> **Task to complete**
Find the lines below in which the string "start" occurs. Copy each one.

.....

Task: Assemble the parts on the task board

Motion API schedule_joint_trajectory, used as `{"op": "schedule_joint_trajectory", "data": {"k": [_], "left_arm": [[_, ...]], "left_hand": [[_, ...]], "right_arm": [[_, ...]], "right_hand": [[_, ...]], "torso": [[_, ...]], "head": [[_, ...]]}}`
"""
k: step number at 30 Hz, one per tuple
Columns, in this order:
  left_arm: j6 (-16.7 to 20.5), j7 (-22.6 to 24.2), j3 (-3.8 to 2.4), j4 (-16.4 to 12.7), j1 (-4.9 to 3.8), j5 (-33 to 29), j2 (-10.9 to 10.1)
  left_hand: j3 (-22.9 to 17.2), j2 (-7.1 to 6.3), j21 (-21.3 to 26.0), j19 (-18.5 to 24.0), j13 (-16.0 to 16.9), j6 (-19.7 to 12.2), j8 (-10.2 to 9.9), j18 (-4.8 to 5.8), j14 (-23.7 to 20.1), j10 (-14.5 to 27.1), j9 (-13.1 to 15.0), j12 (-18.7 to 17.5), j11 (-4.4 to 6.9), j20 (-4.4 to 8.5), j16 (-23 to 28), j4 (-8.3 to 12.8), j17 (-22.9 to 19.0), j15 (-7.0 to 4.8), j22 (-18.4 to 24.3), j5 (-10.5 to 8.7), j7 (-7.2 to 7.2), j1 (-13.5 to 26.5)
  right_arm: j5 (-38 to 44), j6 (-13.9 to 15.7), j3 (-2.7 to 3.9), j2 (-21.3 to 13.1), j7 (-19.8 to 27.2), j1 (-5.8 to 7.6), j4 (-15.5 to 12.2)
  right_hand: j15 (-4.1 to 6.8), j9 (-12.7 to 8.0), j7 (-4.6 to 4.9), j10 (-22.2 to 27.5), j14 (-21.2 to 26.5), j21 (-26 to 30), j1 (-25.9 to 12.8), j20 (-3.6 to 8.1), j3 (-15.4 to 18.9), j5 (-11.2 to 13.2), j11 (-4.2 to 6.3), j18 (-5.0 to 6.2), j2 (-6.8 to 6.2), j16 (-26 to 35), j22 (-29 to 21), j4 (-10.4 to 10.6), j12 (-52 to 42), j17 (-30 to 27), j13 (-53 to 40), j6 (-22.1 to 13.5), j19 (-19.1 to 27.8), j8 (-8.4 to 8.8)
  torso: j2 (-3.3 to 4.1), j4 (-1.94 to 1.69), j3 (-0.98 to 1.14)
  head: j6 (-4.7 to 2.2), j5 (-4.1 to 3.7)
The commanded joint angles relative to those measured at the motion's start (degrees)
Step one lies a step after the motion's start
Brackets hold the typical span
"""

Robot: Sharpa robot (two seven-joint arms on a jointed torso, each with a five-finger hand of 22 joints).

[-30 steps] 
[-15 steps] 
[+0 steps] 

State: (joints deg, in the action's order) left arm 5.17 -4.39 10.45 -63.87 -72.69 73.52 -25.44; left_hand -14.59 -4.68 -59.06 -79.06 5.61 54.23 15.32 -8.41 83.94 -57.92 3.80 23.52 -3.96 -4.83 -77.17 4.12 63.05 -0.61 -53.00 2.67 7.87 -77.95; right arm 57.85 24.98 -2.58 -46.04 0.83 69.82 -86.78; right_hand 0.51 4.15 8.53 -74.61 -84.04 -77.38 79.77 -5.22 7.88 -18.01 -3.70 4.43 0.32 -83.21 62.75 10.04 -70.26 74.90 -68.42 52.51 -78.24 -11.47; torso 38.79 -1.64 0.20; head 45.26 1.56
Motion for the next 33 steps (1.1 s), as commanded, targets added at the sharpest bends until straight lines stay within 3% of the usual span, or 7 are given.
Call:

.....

> **Exercise solution**
The commanded joint angles relative to those measured at the motion's start (degrees)
Step one lies a step after the motion's start

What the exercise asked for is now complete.